- US film poster
- Directed by: Eugenio Martín
- Screenplay by: James Donald Prindle; José Gutiérrez Maesso; Eugenio Martín;
- Based on: The Bounty Killer by Marvin H. Albert
- Produced by: José Gutiérrez Maesso; Lilian Biancini;
- Starring: Richard Wyler; Tomas Milian; Ella Karin; Mario Brega;
- Cinematography: Enzo Barboni
- Edited by: José Antonio Rojo; Gisa Radicchi Levi;
- Music by: Stelvio Cipriani
- Production companies: Tescia; Discobolo Film;
- Distributed by: Vincit Films (Spain); Discobolo Film (Italy); United Artists (US);
- Release dates: 4 November 1966 (Italy); 17 April 1967 (Spain);
- Running time: 95 minutes
- Countries: Spain; Italy;

= The Ugly Ones =

1966 film

The Ugly Ones (es: El precio de un hombre, lit. "The Price of a Man", it: The Bounty Killer, later La morte ti segue... ma non ha fretta, lit. "Death follows you... but not in a hurry") is a 1966 Spanish-Italian spaghetti Western film directed by Eugenio Martín.
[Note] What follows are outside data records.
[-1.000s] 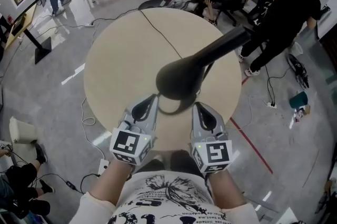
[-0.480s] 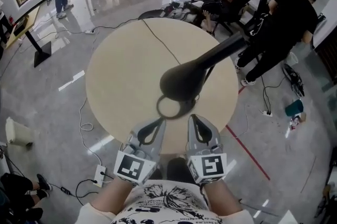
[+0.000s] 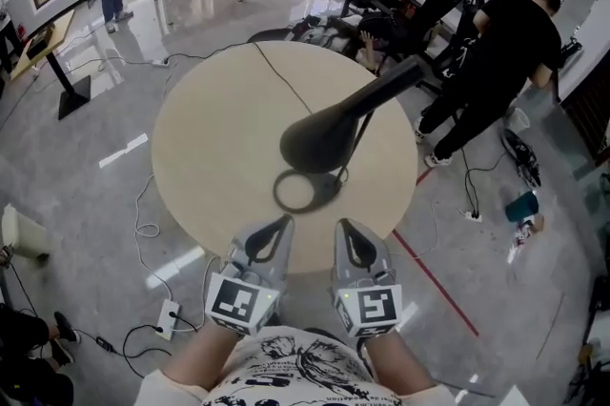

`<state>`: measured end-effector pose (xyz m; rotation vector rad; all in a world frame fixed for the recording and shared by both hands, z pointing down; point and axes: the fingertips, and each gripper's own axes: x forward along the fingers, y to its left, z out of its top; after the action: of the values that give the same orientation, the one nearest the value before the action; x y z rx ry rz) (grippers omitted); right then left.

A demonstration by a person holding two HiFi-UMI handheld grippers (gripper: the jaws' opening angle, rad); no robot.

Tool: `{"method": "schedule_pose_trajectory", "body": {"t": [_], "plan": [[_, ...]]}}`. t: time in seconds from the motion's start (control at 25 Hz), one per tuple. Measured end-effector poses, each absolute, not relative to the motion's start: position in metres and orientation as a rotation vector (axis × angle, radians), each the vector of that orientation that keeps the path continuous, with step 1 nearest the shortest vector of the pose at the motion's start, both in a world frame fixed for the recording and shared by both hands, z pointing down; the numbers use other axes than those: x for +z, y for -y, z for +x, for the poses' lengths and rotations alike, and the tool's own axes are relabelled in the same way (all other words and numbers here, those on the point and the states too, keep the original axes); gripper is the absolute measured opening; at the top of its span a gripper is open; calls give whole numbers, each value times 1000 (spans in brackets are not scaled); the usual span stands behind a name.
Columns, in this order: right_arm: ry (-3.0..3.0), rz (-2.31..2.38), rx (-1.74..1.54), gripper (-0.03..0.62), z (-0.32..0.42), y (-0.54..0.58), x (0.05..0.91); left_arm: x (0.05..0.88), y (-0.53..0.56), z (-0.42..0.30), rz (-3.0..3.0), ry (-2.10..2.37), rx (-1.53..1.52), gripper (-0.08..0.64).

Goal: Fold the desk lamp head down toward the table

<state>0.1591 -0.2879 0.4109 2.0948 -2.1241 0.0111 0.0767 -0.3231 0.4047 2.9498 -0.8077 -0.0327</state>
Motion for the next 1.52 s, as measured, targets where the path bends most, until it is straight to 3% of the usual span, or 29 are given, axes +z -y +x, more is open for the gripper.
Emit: {"method": "schedule_pose_trajectory", "body": {"t": [0.64,0.96,1.52], "plan": [[2180,2098,-11,9,175,117,416,405,156,80,2916,876,-40,6],[2270,2006,62,9,146,39,441,412,61,55,2913,906,-61,6],[2267,2008,112,9,96,-29,438,418,-8,1,2854,897,-18,6]]}}
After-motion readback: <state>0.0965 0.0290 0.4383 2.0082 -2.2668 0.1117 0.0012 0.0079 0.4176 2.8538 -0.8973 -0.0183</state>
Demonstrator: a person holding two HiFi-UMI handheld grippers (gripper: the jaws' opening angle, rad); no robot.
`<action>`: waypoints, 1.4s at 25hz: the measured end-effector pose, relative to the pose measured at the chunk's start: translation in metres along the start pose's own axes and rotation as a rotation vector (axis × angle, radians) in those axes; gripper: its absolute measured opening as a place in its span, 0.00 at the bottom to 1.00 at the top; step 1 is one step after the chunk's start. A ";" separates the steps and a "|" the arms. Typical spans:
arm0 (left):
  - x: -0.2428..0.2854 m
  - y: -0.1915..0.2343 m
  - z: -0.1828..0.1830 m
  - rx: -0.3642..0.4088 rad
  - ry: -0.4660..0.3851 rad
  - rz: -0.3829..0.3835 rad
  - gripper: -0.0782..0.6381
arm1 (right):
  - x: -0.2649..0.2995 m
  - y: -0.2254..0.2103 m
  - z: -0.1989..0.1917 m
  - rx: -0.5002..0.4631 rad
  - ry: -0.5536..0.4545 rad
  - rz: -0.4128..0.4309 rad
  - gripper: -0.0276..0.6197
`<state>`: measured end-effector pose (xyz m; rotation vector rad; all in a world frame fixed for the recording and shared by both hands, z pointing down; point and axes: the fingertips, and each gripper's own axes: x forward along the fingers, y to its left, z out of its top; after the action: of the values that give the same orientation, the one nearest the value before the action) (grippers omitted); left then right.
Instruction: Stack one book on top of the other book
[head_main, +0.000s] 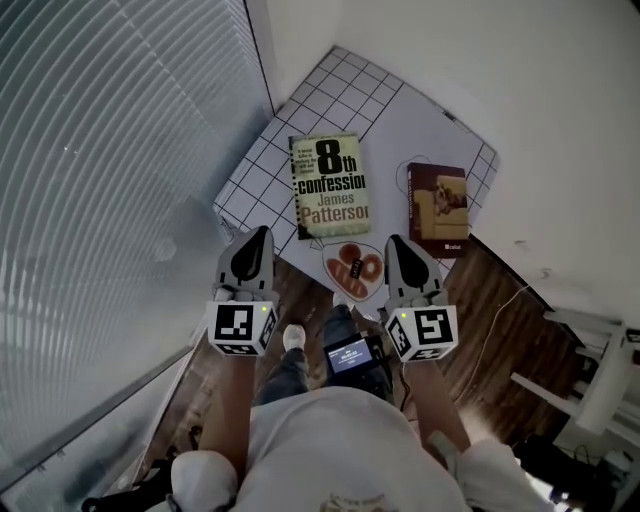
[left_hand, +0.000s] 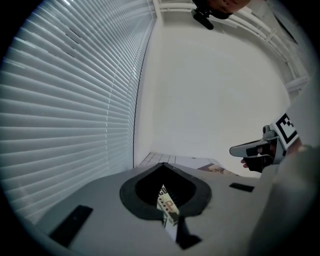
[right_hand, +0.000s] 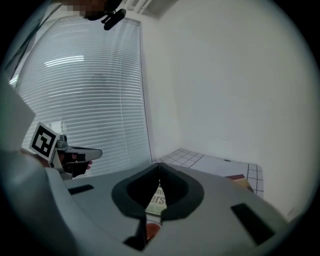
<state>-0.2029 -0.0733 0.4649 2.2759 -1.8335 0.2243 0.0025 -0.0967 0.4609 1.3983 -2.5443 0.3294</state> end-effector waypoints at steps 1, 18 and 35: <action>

The film marked the debut of Tomas Milian in the western genre and was the first film score of composer Stelvio Cipriani. It was also the first Spanish western to receive a state funding for the "artistic interest of the work". The film was based on the 1958 novel The Bounty Killer by Marvin H. Albert.

It was shown as part of a retrospective on Spaghetti Western at the 64th Venice International Film Festival. On October 11, 2017 Eugenio Martín was honored for the fiftieth anniversary of this at the 7º Almería Western Film Festival.

==Plot==
The notorious bounty hunter, Luke Chilson, pursues Mexican fugitive Jose Gomez. He follows him through the desert and arrives in a Mexican village where Gomez manages to turn the peasants against his pursuer. Unaware of the danger, Chilson finds himself trapped.